The effect can be seen in the drawing up of liquids between the hairs of a paint brush, in a thin tube such as a straw, in porous materials such as paper and plaster, in some non-porous materials such as clay and liquefied carbon fiber, or in biological cells.
It occurs because of intermolecular forces between the liquid and surrounding solid surfaces. If the diameter of the tube is sufficiently small, then the combination of surface tension (which is caused by cohesion within the liquid) and adhesive forces between the liquid and container wall act to propel the liquid.

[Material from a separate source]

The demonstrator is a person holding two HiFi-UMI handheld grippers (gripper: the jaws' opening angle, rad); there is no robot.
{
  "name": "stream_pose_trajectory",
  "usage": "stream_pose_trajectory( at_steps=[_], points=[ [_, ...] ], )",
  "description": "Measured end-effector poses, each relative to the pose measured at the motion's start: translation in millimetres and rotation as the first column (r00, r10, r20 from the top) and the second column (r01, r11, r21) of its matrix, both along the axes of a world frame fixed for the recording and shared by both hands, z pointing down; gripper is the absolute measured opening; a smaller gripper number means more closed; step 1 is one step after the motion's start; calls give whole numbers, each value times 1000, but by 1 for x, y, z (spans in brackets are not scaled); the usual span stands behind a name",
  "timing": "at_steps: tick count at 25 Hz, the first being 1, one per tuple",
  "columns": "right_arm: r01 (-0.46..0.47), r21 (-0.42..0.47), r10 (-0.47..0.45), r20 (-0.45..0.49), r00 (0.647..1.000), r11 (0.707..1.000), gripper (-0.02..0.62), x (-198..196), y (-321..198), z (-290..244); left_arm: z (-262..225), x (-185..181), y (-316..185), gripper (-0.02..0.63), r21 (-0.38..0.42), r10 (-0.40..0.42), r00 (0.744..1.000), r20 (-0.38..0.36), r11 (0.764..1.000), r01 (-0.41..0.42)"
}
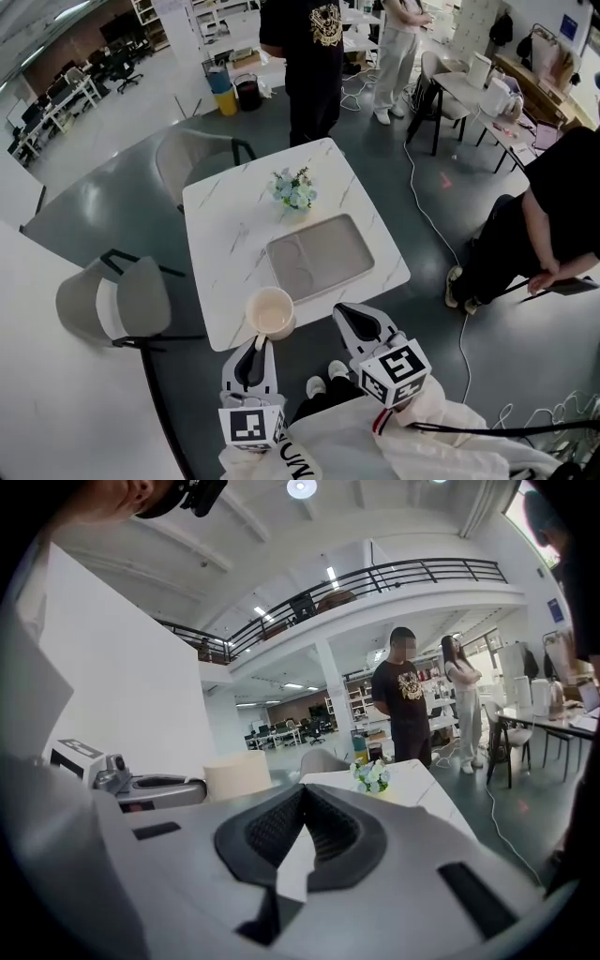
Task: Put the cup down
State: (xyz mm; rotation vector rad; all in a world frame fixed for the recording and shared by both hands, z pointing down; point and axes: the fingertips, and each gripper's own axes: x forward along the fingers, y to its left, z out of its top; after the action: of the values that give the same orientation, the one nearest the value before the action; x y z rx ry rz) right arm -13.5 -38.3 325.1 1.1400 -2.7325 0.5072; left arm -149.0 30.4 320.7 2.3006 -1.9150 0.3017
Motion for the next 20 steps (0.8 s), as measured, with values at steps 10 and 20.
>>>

"Capillary" comes from the Latin word capillaris, meaning "of or resembling hair". The meaning stems from the tiny, hairlike diameter of a capillary.[citation needed]

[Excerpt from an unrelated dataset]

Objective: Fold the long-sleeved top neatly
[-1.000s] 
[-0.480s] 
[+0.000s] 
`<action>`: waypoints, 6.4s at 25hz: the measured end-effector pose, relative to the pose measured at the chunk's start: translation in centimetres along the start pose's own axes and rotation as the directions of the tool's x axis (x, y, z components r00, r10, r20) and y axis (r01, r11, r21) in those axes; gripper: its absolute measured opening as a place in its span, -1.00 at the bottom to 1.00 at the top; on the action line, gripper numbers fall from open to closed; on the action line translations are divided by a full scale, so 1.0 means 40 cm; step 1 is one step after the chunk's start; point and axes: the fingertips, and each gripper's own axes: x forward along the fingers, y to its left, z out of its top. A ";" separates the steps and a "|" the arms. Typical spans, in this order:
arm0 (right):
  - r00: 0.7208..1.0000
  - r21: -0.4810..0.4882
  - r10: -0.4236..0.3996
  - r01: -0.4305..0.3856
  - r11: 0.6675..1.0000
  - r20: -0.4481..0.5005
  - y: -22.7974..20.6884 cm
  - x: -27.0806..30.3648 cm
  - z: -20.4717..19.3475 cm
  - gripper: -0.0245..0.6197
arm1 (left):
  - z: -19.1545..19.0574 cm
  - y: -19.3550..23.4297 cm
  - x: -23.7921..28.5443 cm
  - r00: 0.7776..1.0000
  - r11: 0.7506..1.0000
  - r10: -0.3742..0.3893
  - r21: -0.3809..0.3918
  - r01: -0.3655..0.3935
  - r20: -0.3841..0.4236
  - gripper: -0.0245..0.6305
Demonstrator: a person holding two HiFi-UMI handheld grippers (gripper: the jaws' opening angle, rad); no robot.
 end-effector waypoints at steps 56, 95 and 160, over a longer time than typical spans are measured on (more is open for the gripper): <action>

The first recorded observation of capillary action was by Leonardo da Vinci. A former student of Galileo, Niccolò Aggiunti, was said to have investigated capillary action. In 1660, capillary action was still a novelty to the Irish chemist Robert Boyle, when he reported that "some inquisitive French Men" had observed that when a capillary tube was dipped into water, the water would ascend to "some height in the Pipe". Boyle then reported an experiment in which he dipped a capillary tube into red wine and then subjected the tube to a partial vacuum. He found that the vacuum had no observable influence on the height of the liquid in the capillary, so the behavior of liquids in capillary tubes was due to some phenomenon different from that which governed mercury barometers.

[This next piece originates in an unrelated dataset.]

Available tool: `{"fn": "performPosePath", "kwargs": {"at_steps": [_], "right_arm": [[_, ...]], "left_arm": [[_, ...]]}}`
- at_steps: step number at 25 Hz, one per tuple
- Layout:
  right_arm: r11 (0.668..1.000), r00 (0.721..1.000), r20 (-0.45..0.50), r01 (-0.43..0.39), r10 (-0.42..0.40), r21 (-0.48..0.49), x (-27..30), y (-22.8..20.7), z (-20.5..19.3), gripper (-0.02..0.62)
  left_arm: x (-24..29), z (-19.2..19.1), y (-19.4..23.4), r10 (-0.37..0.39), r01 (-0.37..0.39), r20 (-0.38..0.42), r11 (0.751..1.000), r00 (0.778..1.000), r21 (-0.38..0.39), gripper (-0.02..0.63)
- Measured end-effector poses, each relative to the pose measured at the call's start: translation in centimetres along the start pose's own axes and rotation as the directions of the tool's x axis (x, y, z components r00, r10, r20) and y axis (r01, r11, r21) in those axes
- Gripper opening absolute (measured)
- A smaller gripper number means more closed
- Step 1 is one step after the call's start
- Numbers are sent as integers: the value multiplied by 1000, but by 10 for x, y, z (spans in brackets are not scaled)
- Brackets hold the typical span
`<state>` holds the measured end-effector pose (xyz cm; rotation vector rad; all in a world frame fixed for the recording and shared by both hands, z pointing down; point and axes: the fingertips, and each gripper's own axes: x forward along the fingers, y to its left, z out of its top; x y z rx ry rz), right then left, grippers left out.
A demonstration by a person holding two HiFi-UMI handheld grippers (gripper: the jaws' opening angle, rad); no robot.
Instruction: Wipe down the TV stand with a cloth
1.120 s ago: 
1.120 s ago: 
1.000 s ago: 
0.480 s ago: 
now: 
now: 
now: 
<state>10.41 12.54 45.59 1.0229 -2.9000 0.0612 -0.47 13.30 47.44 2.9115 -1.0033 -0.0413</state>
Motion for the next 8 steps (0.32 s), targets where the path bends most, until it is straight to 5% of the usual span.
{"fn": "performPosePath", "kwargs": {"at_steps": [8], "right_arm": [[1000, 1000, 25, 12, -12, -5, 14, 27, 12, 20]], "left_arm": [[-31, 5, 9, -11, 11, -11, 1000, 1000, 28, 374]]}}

Others soon followed Boyle's lead. Some (e.g., Honoré Fabri, Jacob Bernoulli) thought that liquids rose in capillaries because air could not enter capillaries as easily as liquids, so the air pressure was lower inside capillaries. Others (e.g., Isaac Vossius, Giovanni Alfonso Borelli, Louis Carré, Francis Hauksbee, Josia Weitbrecht) thought that the particles of liquid were attracted to each other and to the walls of the capillary.
Although experimental studies continued during the 18th century, a successful quantitative treatment of capillary action was not attained until 1805 by two investigators: Thomas Young of the United Kingdom and Pierre-Simon Laplace of France. They derived the Young–Laplace equation of capillary action. By 1830, the German mathematician Carl Friedrich Gauss had determined the boundary conditions governing capillary action (i.e., the conditions at the liquid-solid interface). In 1871, the British physicist Sir William Thomson (later Lord Kelvin) determined the effect of the meniscus on a liquid's vapor pressure—a relation known as the Kelvin equation. German physicist Franz Ernst Neumann (1798–1895) subsequently determined the interaction between two immiscible liquids.
Albert Einstein's first paper, which was submitted to Annalen der Physik in 1900, was on capillarity.